Sermon #17 Genesis Sermons
Title: Abraham and Isaac At Moriah - A Picture of Grace
Text: Genesis 22:1-18
Subject: Abraham’s sacrifice of Isaac
Date: Tuesday Evening - October 8, 1991
In Hebrews 5:8 we read that our Savior, the Lord Jesus Christ, “Though he were a Son, yet learned he obedience by the things which he suffered.” And that which was true of our Redeemer, when he walked upon this earth as a man, is true of us. If we are the children of God, as long as we live in this body of flesh, we will be required to learn obedience. And we learn obedience by the things which we suffer by the hand of God’s wise and good providence.
The life of the believer is a series of trials, by which his faith is tested, proved, and strengthened. Christian character is developed by discipline. And God will develop the character of his saints. It appears that frequently there is one great trial of faith, for which all other trials seem to be preparatory. Certainly, that was the case with Abraham and the great trial of his faith revealed to us in Genesis 22.

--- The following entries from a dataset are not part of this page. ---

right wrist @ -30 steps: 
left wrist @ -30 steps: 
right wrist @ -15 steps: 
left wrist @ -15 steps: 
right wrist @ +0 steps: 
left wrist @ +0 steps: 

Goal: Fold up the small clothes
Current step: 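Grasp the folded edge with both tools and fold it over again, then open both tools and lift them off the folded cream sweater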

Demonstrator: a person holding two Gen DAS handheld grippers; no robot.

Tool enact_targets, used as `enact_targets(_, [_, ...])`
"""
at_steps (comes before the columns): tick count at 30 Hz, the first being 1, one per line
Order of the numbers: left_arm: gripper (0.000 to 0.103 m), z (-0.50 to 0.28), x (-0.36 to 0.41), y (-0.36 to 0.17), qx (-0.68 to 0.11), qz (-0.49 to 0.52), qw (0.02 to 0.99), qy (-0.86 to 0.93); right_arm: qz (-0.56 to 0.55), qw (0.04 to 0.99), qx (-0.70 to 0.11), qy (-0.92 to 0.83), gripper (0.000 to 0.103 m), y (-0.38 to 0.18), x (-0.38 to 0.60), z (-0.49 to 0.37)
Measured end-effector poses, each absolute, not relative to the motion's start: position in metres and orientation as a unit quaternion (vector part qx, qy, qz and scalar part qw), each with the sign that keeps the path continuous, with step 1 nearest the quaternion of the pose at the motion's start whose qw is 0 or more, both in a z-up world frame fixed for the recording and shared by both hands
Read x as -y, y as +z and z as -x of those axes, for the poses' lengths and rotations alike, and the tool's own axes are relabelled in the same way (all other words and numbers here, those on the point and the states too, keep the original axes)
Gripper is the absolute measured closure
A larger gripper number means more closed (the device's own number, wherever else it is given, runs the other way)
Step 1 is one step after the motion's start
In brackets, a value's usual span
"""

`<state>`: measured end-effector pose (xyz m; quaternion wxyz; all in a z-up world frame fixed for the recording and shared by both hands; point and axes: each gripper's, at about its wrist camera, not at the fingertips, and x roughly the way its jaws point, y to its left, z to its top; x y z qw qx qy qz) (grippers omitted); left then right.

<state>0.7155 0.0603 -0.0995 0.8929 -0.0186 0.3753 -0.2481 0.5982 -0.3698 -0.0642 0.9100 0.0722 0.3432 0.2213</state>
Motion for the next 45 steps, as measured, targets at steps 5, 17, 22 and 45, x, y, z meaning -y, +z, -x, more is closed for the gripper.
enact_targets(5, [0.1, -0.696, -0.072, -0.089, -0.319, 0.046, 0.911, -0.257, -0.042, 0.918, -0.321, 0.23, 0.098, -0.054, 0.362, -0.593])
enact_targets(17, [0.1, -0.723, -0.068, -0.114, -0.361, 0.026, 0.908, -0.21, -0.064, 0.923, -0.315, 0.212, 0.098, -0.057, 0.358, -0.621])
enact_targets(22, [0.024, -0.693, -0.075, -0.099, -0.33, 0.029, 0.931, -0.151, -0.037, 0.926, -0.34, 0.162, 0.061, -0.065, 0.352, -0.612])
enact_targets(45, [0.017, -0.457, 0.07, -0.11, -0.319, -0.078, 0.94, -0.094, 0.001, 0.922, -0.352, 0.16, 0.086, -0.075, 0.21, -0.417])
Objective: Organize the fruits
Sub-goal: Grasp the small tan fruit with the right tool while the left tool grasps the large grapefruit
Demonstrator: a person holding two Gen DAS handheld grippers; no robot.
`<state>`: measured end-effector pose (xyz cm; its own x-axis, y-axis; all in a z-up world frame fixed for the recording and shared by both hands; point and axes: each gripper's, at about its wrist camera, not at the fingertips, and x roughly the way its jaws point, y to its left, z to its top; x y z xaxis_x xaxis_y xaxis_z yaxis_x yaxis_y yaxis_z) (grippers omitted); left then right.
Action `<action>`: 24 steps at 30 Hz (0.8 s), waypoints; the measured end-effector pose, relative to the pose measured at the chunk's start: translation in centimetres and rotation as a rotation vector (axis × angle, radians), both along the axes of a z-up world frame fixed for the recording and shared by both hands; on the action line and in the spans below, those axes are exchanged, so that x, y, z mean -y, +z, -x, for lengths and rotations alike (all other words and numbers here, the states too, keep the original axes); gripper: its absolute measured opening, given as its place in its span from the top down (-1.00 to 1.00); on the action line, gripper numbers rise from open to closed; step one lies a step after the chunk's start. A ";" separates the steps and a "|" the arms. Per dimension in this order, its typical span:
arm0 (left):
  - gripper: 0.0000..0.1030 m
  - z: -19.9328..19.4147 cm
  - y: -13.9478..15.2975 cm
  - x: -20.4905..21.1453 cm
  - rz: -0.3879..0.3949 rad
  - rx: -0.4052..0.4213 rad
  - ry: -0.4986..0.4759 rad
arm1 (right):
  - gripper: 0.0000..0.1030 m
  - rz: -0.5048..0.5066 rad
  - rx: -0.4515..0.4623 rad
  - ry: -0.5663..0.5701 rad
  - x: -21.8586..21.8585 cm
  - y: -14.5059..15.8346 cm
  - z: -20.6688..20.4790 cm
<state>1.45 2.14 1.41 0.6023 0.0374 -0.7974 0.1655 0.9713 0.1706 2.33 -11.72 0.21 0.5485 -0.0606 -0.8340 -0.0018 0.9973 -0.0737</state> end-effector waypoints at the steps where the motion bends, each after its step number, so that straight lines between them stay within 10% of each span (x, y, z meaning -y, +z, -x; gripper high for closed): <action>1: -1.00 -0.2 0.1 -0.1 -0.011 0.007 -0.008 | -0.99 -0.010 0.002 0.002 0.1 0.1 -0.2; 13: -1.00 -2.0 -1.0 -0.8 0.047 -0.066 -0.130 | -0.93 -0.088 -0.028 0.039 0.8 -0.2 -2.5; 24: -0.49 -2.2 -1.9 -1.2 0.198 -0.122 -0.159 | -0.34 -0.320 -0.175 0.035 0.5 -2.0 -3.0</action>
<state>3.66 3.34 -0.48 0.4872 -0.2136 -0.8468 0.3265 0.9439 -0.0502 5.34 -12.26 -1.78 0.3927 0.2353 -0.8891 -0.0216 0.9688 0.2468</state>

I want you to turn that chapter and hold your Bibles open. The title of my message tonight is ABRAHAM AND ISAAC AT MORIAH - A PICTURE OF GRACE. This is one of the great chapters of the Bible. Here, for the first time, God shows us, in a vivid picture, the necessity of a human sacrifice for the ransom of our souls. Because it was a man who brought sin into the world, sin must be removed by a man. Because man had sinned, a man must suffer the wrath of God and die. The blood of bulls and goats could never take away sin. But the Man, Christ Jesus, “after he had offered one sacrifice for sins forever, sat down on the right hand of God...For by one offering he hath perfected forever them that are sanctified” (Heb. 10:4, 12, 14).
Genesis 22 records Abraham’s greatest trial and the greatest revelation of the gospel which God made to Abraham. I am sure our Lord was referring to this chapter when he said, “Your father Abraham rejoiced to see my day: and he saw it, and was glad” (John 8:56). This chapter is full of Christ and full of redemption. Someone suggested, “It could rightly be called, ‘The Gospel of Moriah’.” Many, with good reason, believe that Mt. Moriah and Mt. Calvary were the same places.
This whole chapter is a picture of God’s great sacrifice of his dear Son, the Lord Jesus Christ, in the place of sinners.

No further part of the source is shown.